What you need to do:
Look through the data below and extract, unchanged, the lines from the one that contains "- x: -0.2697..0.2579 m" to the one that contains "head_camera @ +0", both included.
- - - - -
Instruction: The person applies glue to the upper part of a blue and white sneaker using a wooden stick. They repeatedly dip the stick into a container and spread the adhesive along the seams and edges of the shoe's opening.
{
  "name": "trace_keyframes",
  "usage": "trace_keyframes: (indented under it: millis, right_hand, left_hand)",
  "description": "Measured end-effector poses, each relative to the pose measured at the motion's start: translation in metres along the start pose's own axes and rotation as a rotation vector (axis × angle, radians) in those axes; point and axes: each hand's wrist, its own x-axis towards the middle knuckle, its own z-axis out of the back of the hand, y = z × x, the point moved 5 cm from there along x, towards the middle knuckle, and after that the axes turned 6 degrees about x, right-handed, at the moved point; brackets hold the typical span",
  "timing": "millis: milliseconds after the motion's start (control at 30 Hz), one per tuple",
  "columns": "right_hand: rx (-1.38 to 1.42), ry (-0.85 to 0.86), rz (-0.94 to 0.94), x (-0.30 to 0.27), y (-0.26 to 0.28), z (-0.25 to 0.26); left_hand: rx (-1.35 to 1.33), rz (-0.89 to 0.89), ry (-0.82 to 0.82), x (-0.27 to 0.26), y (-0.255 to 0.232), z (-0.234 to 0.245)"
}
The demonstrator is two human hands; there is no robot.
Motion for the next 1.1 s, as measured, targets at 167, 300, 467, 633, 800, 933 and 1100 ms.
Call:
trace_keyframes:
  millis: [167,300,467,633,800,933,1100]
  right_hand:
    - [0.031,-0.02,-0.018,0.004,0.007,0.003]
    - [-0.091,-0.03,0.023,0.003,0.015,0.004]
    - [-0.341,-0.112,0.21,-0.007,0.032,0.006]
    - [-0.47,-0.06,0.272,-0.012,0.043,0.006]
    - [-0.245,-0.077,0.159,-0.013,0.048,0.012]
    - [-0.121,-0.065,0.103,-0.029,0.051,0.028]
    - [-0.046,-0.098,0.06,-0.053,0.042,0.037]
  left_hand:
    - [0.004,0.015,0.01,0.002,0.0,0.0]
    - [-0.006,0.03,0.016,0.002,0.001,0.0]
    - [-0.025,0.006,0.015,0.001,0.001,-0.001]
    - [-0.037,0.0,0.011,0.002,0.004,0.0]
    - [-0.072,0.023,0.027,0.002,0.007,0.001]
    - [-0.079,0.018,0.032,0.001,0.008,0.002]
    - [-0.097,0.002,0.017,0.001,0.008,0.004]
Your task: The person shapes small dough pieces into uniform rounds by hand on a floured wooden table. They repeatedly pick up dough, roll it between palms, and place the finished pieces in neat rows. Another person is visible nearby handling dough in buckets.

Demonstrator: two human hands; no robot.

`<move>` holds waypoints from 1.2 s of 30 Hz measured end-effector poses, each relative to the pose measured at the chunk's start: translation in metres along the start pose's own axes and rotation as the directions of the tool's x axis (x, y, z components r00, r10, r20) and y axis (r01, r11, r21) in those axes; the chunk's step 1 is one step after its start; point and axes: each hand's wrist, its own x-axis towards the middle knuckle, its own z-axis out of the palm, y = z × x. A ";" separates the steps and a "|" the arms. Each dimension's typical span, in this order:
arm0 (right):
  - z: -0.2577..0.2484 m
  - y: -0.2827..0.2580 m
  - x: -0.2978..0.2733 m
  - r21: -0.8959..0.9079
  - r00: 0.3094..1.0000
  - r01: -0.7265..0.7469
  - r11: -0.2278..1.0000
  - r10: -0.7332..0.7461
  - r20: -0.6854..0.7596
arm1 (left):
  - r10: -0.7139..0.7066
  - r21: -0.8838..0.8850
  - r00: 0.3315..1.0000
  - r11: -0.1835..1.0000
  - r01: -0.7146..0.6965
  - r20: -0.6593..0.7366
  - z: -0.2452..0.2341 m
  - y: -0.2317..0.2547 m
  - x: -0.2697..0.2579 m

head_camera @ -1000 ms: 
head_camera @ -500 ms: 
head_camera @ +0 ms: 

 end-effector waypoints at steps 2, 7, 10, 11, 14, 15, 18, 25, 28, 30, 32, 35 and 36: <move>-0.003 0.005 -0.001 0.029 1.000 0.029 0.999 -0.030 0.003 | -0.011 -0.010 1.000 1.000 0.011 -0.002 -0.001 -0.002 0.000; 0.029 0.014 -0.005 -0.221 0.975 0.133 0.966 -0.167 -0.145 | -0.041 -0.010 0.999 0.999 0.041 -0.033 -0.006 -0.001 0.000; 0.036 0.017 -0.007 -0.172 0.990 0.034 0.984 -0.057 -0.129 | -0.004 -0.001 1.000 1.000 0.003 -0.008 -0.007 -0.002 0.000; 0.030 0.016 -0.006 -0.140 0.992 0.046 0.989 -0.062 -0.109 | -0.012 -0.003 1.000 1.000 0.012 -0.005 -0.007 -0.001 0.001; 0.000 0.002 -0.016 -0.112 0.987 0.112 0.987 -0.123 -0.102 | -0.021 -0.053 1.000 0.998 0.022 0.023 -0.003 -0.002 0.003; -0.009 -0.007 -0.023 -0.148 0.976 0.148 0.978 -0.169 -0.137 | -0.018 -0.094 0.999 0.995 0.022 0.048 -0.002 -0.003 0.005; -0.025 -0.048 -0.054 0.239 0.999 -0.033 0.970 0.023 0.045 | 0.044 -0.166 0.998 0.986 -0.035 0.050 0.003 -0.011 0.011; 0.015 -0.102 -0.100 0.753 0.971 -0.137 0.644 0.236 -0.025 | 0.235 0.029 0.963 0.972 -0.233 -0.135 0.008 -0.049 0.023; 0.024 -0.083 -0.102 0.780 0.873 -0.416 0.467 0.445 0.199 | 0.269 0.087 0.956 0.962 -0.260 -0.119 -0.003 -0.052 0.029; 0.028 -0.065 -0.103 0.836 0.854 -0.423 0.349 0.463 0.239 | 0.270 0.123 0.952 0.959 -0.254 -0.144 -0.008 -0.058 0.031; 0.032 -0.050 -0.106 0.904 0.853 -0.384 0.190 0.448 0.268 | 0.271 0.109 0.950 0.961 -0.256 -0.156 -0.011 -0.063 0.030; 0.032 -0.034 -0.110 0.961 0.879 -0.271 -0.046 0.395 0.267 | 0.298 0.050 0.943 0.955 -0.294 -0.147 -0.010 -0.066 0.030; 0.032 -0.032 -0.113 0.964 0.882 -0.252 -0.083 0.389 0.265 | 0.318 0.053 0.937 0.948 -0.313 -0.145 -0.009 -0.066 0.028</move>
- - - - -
Response to the task:
  - x: -0.2697..0.2579 m

head_camera @ -1000 ms: 
head_camera @ -500 ms: 
head_camera @ +0 ms: 

No further output is expected.